Otros, como los hijos de Ricardo Simón Monerris, último alcalde republicano de Enguera, migraron a Terrasa, porque la vida de un «rojo» en el pueblo era imposible, según cuenta su nieta desde la localidad catalana. Por desgracia, su hijo ya no podrá ver cómo recuperan los restos.

Contra el olvido

«Es una fosa debajo de un monumento franquista, puesta ahí a conciencia», dice Matías Alonso, Coordinador del Grupo para la Recuperación de la Memoria Histórica, citando un estudio de Alfredo Barberán. «Es flagrante que se le de una pátina de normalidad democrática a este lugar. No podemos permitir que pase el tiempo, los familiares mueran y nadie recuerde lo que pasó allí.
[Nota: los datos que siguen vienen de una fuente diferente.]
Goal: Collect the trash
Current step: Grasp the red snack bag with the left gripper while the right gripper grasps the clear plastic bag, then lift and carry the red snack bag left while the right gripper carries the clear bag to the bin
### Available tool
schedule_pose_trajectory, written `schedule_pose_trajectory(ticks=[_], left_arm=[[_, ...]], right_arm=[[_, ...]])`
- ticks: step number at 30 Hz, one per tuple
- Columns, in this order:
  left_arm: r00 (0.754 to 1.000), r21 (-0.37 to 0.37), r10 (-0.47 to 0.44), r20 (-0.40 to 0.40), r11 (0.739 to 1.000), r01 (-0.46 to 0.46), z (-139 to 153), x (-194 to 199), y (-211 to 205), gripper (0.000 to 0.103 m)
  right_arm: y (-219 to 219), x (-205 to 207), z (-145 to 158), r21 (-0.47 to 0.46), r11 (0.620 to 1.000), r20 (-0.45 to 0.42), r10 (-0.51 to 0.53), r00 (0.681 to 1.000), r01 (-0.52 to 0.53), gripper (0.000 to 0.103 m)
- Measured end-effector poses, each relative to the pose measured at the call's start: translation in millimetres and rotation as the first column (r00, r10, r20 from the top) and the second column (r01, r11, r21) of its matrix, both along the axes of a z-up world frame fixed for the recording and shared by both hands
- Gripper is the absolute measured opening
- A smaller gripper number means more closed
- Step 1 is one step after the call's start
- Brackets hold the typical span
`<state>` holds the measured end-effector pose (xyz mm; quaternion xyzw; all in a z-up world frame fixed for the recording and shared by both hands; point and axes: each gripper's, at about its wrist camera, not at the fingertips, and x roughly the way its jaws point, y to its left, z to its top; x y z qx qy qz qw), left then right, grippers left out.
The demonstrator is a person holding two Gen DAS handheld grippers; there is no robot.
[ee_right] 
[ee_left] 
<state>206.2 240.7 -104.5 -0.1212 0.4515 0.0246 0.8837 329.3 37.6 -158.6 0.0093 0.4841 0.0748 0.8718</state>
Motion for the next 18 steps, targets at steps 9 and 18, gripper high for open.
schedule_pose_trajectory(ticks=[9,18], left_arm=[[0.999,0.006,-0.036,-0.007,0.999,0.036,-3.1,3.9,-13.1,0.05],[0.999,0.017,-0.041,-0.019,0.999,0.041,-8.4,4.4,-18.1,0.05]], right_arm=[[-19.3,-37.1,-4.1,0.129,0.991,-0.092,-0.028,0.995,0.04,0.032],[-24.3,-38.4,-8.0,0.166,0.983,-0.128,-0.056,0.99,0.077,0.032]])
No puede ser que el fascismo permanezca», denuncia Alonso, que recuerda que el mausoleo franquista en un sitio público (a lo que se añade una calle en el pueblo con su nombre) «atenta contra el corazón de la ley de memoria histórica».

 «Me lo decía mi abuela, que habían matado a todos en Enguera, que estaban todos juntos en una fosa, como manera de dar un escarmiento al pueblo y decir ‘así no levantaréis cabeza’. Si mi abuelo está de verdad allí, claro que lo queremos recuperar para que descanse con su mujer, y el día de mañana con su hija», cuenta la nieta de José Barrón.